## WkNER: Enhancing Named Entity Recognition with Word Segmentation Constraints and kNN Retrieval

This repository contains the code for our recent research work **"WkNER: Enhancing Named Entity Recognition with Word Segmentation Constraints and kNN Retrieval"** as well as supplementary experiments.


## Requirements


```
python -m venv "your venv"
source ./"your venv"/bin/activate
pip install -r requirements.txt
```

## Pre-trained models

The pre-trained models used in this paper are as follows:

**Chinese Models**

- BERT-base: https://huggingface.co/bert-base-chinese
- RoBERTa-base: https://huggingface.co/hfl/chinese-roberta-wwm-ext
- RoBERTa-large: https://huggingface.co/hfl/chinese-roberta-wwm-ext-large
- ChineseBERT-base: https://huggingface.co/iioSnail/ChineseBERT-base
- ChineseBERT-large: https://huggingface.co/iioSnail/ChineseBERT-large

**English Models**

- BERT-base: https://huggingface.co/bert-base-cased
- BERT-large: https://huggingface.co/bert-large-cased
- RoBERTa-large: https://huggingface.co/roberta-large

## Datasets

The dataset used in the experiment can be found in the `./data/ner_data` (or get it from a cloud drive, link: https://drive.google.com/drive/folders/1AnrxcbRaVNy1ibDucI3raauMxatYar6-?usp=sharing) directory in the root directory of this project.

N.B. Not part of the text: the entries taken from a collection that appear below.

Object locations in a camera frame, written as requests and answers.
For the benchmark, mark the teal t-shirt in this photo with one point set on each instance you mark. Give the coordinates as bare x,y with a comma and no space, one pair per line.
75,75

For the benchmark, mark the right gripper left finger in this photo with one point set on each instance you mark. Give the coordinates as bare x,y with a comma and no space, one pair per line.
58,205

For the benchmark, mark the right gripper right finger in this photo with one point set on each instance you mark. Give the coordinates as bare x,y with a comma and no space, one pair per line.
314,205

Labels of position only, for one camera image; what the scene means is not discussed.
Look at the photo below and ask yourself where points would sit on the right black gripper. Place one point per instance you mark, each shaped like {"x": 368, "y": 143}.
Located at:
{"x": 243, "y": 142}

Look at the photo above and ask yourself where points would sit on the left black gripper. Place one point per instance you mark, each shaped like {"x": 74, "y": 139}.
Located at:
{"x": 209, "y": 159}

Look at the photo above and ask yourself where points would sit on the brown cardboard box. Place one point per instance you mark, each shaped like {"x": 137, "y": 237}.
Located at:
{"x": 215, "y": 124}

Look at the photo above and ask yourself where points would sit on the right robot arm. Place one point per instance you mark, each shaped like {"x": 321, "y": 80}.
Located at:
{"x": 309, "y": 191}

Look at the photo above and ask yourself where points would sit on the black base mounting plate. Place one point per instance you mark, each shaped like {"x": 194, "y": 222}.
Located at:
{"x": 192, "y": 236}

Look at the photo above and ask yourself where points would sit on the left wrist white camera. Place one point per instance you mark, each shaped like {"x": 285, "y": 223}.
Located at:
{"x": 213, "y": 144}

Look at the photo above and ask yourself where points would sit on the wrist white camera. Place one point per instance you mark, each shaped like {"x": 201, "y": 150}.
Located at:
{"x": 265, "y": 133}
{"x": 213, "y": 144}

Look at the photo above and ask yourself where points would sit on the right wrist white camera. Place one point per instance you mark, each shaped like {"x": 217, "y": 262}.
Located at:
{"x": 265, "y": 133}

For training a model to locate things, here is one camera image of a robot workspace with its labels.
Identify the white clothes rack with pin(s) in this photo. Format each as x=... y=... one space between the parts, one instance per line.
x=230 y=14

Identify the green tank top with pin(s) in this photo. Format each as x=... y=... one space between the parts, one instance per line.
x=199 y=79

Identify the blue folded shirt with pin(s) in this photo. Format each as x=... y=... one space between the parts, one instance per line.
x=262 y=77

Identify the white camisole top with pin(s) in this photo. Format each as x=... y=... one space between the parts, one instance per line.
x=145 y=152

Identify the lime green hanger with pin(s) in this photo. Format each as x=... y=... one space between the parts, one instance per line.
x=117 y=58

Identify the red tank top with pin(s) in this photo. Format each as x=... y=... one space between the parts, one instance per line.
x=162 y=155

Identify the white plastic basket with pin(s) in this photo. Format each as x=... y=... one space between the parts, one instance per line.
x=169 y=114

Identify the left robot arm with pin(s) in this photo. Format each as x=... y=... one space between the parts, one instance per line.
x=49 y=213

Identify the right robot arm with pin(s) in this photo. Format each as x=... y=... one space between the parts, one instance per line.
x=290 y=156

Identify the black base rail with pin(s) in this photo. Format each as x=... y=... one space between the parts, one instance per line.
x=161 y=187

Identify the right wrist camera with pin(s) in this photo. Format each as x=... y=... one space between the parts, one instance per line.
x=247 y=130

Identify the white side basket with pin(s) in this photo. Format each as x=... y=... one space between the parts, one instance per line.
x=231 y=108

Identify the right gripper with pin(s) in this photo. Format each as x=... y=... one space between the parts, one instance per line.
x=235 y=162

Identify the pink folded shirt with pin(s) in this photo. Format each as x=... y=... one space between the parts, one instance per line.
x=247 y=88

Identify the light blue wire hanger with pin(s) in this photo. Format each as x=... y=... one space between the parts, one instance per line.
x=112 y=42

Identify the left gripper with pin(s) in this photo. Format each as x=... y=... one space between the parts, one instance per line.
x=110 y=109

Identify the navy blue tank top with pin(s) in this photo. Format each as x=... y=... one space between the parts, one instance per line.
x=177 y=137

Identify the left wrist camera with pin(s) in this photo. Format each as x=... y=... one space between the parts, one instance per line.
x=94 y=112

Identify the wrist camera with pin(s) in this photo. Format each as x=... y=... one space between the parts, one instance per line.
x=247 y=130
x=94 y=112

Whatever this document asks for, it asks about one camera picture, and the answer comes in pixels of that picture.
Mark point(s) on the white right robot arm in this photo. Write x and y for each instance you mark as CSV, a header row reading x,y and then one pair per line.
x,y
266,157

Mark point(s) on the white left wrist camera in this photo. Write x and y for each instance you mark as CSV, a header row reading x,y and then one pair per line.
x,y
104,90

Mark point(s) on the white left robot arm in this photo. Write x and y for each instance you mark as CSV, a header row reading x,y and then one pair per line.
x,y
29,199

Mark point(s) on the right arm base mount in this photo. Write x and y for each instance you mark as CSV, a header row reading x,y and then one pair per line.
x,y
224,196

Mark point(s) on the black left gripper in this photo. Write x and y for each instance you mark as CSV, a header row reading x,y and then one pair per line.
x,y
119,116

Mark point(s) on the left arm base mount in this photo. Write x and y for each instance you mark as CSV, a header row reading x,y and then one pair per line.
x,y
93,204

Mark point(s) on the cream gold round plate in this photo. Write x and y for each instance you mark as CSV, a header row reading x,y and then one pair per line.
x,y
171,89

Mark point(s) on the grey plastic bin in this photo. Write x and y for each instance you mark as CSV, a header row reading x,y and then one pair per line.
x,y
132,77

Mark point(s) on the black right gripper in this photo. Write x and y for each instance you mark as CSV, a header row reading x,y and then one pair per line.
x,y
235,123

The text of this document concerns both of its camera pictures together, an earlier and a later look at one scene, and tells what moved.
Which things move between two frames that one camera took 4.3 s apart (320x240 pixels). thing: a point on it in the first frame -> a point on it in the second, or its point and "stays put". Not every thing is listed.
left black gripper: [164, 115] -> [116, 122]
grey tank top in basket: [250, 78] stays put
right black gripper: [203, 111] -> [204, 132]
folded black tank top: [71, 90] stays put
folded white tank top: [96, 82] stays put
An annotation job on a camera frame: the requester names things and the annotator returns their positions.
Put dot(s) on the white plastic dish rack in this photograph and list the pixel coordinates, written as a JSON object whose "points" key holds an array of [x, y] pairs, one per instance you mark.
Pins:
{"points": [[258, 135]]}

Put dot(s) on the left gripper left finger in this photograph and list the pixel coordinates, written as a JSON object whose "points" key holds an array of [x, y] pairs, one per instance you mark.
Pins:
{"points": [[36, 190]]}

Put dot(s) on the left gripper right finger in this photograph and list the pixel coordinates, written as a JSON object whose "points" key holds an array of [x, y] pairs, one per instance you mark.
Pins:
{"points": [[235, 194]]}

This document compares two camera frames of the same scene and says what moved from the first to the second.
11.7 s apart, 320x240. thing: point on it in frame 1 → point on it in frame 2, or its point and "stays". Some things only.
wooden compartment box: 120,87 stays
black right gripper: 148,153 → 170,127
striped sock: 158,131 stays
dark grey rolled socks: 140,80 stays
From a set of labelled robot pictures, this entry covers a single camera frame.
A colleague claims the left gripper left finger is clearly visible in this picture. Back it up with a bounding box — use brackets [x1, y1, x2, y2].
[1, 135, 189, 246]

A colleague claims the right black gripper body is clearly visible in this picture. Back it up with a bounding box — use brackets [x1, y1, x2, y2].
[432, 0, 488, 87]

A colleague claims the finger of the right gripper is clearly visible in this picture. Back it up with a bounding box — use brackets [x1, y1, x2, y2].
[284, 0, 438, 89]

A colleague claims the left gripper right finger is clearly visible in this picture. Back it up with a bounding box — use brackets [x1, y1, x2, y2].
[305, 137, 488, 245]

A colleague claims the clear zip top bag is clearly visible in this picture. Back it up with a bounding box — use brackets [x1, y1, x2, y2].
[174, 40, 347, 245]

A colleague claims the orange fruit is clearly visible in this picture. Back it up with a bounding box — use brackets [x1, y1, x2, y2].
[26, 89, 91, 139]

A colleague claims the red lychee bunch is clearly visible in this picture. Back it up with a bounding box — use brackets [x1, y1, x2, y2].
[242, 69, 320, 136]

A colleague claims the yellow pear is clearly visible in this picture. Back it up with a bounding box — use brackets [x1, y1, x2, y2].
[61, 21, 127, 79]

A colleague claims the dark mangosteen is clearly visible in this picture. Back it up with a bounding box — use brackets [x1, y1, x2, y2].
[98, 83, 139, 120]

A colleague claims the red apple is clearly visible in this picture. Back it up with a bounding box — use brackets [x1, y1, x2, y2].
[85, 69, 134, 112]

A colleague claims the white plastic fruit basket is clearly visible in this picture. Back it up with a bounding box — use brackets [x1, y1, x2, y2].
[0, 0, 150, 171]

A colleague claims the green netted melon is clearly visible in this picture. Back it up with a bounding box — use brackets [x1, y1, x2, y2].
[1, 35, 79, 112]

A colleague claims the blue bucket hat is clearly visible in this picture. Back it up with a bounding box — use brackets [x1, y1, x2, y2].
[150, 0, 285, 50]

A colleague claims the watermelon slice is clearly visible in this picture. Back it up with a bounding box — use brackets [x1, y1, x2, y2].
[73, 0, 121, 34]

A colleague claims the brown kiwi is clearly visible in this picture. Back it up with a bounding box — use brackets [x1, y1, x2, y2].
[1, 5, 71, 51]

###  Word segmentation information extraction

Before using the WkNER algorithm, the word segmentation information of the test data needs to be extracted. We already provide it in `./data/ner_data`, if you want to generate it yourself, you can use:

```
python classes/init.py
```

## Train and test

### train

The command scripts trained by each model in the experiment can be found in `./scripts` and `./classes/ChineseBert/scripts`, respectively.

### test

For testing our WkNER algorithm, the results of the hyperparameter settings are also stored with the training script. It should be noted that the search table is constructed during model inference. Therefore, it is necessary to set the storage location in the `./classes/init.py` and `./classes/ChineseBert/init.py` respectively.